Cecília Olliveira é jornalista e diretora do Instituto Fogo CruzadoDivulgação

A escola de samba Em Cima da Hora abriu os desfiles na Marquês de Sapucaí com uma crônica do cotidiano. A agremiação do subúrbio fez a releitura de um enredo apresentado quatro décadas atrás, sobre as dificuldades enfrentadas pela população que precisa dos trens urbanos para chegar ao trabalho.
A superlotação, o atraso, o furto e o desrespeito à mulher foram retratados no desfile. Mas se o enredo fosse criado hoje em dia, seria inevitável somar mais um problema à lista: os tiroteios que impedem a circulação do transporte e colocam passageiros em risco.

O Instituto Fogo Cruzado mapeou 108 tiroteios próximo aos ramais dos trens da Supervia em 2021, e parte relevante deles aconteceu na Baixada Fluminense. O ano virou e o problema seguiu. Ainda não completamos o primeiro semestre de 2022, e todos os ramais que passam pela Baixada já foram afetados por algum tiroteio pelo menos uma vez.
O ramal Saracuruna, por exemplo, teve 14 registros de tiros próximo à linha do trem. Recentemente, um tiro atingiu um cabo de energia da Supervia e interrompeu a circulação do ramal. Por sorte, ninguém ficou ferido desta vez.

Um tiroteio gera uma cadeia de consequências ruins. No caso do trem, o trabalhador, além de correr risco de ser baleado, se atrasa quando o problema afeta o ramal. O patrão que não entende o motivo do atraso faz ameaças de demissão. O aluno que não chega à escola não consegue dar sequência nos estudos. O desempregado que perde uma entrevista não alcança o objetivo do emprego.
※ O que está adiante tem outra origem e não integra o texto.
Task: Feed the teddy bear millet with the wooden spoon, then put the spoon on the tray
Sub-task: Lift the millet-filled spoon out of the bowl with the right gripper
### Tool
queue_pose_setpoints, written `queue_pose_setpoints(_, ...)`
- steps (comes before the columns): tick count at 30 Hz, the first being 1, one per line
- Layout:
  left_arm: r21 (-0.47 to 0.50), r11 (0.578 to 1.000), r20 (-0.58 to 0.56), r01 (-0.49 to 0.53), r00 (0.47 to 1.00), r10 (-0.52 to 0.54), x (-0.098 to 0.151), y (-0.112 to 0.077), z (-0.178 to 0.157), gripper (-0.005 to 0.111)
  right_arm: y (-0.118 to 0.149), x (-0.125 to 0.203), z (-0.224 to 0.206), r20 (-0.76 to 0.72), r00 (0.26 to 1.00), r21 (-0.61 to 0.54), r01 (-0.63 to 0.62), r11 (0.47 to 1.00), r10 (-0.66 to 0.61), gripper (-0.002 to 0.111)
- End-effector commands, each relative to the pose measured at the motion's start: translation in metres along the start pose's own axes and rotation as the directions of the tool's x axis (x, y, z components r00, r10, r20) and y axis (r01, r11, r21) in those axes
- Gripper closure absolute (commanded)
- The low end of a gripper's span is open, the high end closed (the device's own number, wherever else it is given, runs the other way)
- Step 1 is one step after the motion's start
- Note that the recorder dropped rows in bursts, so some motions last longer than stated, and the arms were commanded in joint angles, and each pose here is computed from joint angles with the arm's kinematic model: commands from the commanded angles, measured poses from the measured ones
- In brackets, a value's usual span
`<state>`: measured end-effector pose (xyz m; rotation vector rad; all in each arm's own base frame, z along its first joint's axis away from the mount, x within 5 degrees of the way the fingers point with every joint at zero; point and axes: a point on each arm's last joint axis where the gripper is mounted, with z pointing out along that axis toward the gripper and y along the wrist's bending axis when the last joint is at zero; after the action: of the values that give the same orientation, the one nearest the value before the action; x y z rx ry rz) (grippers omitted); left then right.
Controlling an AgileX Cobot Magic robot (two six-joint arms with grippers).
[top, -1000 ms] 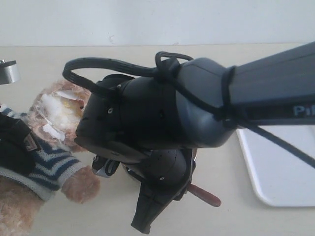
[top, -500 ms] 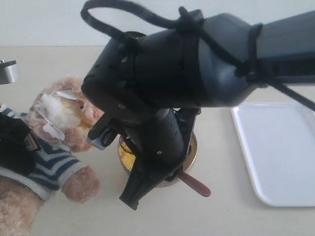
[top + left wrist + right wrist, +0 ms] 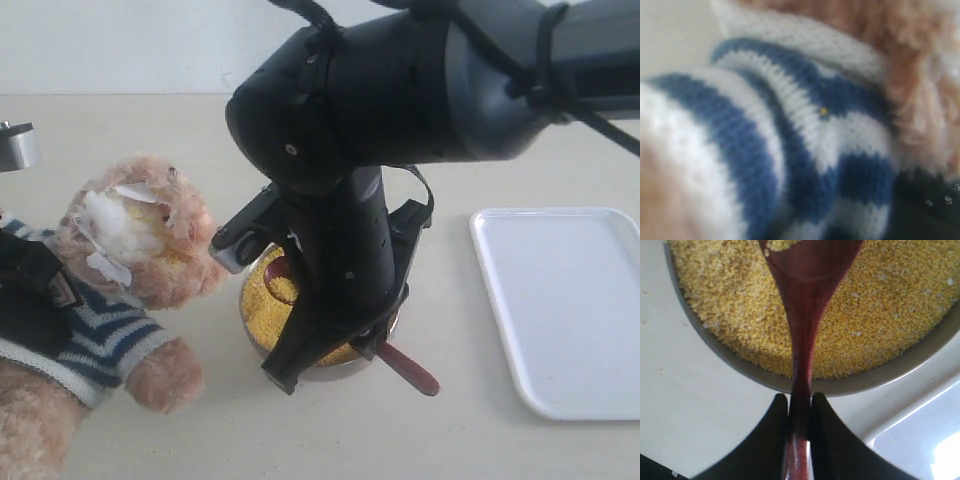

A violência armada na Baixada Fluminense está perto dos ramais dos trens e também nas rodovias, nas ruas e nas favelas. A região teve mais de uma pessoa baleada por dia, em média, nos quatro primeiros meses de 2022. Desde 2016, quando o Fogo Cruzado começou a mapear tiroteios na Região Metropolitana do Rio, a Baixada teve 2.315 pessoas mortas a tiros. É uma morte por dia.
São números impressionantes, que deveriam gerar revolta na população e na Assembleia Legislativa, recheada de parlamentares que afirmam representar os municípios da região. Será que todos nós estamos acomodados e vamos assistir, atônitos, ao crescimento dos números em mais um ano?

O sonho do trabalhador fluminense é ir para o trabalho e voltar para a casa sem risco de ser mais uma vítima da violência armada. É um sonho singelo, mas que para ser realizado depende da boa vontade do poder público de construir um plano de segurança eficiente, que dure para além da corrida eleitoral. Enquanto isso, o Fogo Cruzado segue alertando a população dos tiroteios.

Cecília Olliveira é jornalista e diretora do Instituto Fogo Cruzado, que monitora a violência armada em cerca de 40 cidades das regiões metropolitanas do Rio, Recife e, em breve, em Salvador.